I think that most people see a pretty big difference between a large company infringing copyright for commercial purposes, and the average person infringing copyright for non-commercial reasons.

Aditionally there are matters of David vs Goliath and generall support for the underdog, and the fact that the editor of a major newspaper obviously knows better.

Finally it would be a mistake to think of Hacker News as a hive mind, people here have differing perspectives and opinions. Most large threads regarding consumer copyright infringement tend to have comments from both sides.

> Finally it would be a mistake to think of Hacker News as a hive mind, people here have differing perspectives and opinions. Most large threads regarding consumer copyright infringement tend to have comments from both sides.

You are right, I think my real question is: is there anyone who thinks that the photographer is wrong and the Daily Mail is right? It would seem like a logical application of the principle stated in PG's Defining Property.

If that's your real question, you stirred people up looking for a pretty lame and irrelevant piece of information.

It is hypocrisy.

We can safely assume a big fat newspaper wants there to be copyright laws. In which case they should obey those laws.

The universal application of a rule -- i.e. fairness -- is probably the single most important principle of morality. One would think most normative theories of ethics, across history and culture, are centered on some form of it.

> It is strange that he is counting on the support of HackerNews ...

I find it a continuing source of confusion that people can't distinguish between a person who submits an item, and the author of the item being submitted.

I submitted this item. I did not take the photos.

The person who took the photos did not submit this to HackerNews.

TBF to the GP, the author updated the post with the following:

> Please keep up the support by spreading the word, especially to large social media sites like HackerNews, Reddit, Digg, Stumbleupon and any other media outlets.

Ah - noted. I've seen this confusion many, many times, and possibly jumped the gun in the case.

But the title of your submission retains the use of the word "my" which implies (no; states) ownership by the author of that title...

The title is copied from the article, which is the general principle, and happens automatically if you use the bookmarklet. The "My" indicates the author, not the submitter of a link to the article.

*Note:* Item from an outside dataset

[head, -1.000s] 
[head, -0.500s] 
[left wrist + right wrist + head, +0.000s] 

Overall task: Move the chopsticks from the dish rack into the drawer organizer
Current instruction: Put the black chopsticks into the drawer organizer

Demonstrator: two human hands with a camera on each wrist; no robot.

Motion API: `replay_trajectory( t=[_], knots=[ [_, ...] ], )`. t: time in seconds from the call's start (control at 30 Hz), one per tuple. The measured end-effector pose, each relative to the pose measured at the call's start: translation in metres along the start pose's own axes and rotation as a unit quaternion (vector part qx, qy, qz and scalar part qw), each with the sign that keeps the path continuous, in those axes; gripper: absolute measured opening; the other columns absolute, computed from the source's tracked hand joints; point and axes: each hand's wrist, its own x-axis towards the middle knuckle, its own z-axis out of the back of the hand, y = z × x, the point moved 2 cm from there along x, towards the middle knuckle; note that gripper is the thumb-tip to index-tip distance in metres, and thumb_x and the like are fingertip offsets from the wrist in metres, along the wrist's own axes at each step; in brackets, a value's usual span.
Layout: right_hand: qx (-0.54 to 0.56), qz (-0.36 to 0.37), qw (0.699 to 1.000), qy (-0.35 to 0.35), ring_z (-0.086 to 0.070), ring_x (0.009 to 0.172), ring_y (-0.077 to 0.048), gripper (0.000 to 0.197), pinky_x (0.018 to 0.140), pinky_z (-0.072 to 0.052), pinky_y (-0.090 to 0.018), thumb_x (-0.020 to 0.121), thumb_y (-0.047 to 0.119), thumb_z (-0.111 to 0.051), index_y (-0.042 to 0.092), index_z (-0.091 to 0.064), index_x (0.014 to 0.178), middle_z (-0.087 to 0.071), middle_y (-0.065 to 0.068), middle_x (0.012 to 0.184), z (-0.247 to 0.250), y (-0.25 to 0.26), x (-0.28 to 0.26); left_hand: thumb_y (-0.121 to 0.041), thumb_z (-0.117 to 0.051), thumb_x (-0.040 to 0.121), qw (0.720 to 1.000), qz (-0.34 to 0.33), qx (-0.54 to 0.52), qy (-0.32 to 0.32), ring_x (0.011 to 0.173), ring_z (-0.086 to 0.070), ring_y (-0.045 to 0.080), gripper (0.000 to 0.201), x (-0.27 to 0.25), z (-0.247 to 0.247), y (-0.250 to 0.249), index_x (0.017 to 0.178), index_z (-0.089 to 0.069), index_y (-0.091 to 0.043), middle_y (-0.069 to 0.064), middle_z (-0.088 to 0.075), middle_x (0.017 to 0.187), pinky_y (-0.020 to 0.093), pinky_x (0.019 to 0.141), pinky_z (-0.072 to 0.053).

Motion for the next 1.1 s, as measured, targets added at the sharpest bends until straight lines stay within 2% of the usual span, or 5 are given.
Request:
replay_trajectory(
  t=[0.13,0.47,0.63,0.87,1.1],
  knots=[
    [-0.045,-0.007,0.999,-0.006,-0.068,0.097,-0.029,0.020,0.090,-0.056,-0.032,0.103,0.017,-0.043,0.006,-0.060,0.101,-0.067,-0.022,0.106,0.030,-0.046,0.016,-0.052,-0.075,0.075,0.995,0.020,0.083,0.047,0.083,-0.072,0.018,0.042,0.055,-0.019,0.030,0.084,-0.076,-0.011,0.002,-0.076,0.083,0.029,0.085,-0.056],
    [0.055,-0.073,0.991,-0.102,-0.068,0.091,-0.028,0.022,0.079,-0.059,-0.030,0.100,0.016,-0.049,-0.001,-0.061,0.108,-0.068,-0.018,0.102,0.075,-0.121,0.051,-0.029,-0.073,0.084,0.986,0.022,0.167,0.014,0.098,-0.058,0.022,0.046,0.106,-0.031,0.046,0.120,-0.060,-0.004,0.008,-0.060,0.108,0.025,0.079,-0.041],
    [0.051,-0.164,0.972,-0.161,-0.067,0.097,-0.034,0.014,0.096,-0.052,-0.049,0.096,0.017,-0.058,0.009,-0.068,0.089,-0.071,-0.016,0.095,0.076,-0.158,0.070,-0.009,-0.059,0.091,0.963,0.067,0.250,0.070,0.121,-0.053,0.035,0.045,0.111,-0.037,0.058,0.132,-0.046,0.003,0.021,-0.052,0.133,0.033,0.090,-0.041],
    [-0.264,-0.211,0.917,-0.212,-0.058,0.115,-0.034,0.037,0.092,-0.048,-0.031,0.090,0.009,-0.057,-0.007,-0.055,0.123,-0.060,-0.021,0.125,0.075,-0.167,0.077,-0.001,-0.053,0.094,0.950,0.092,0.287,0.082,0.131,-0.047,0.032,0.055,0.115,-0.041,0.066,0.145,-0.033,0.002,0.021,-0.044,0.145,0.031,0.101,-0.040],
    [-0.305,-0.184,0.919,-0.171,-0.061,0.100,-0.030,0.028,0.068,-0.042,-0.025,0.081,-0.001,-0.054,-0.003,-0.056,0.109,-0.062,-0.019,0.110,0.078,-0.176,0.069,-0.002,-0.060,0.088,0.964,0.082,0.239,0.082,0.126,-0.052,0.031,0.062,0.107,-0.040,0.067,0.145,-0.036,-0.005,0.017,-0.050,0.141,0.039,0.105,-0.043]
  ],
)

Links are like that. The person who has the link is not (necessarily) the person who wrote the article being pointed at.

I didn't downvote you, but here is my reply.

Cognitive dissonance to the max, caused mostly by pg's convoluted 'Kill Hollywood' and (paraphrasing) 'software piracy is like smelling someone cooking something'. No wonder people are confused.

I find it odd that the photographer started to complain when the article was apparently pulled. If I ran a publication and there was a copyright dispute relating to one of my author's articles, then I would pull it offline until the author could prove the content was licensed.

Where are you seeing this? From what I read in the blog entry, they pulled the article at least two hours after he published the original complaint.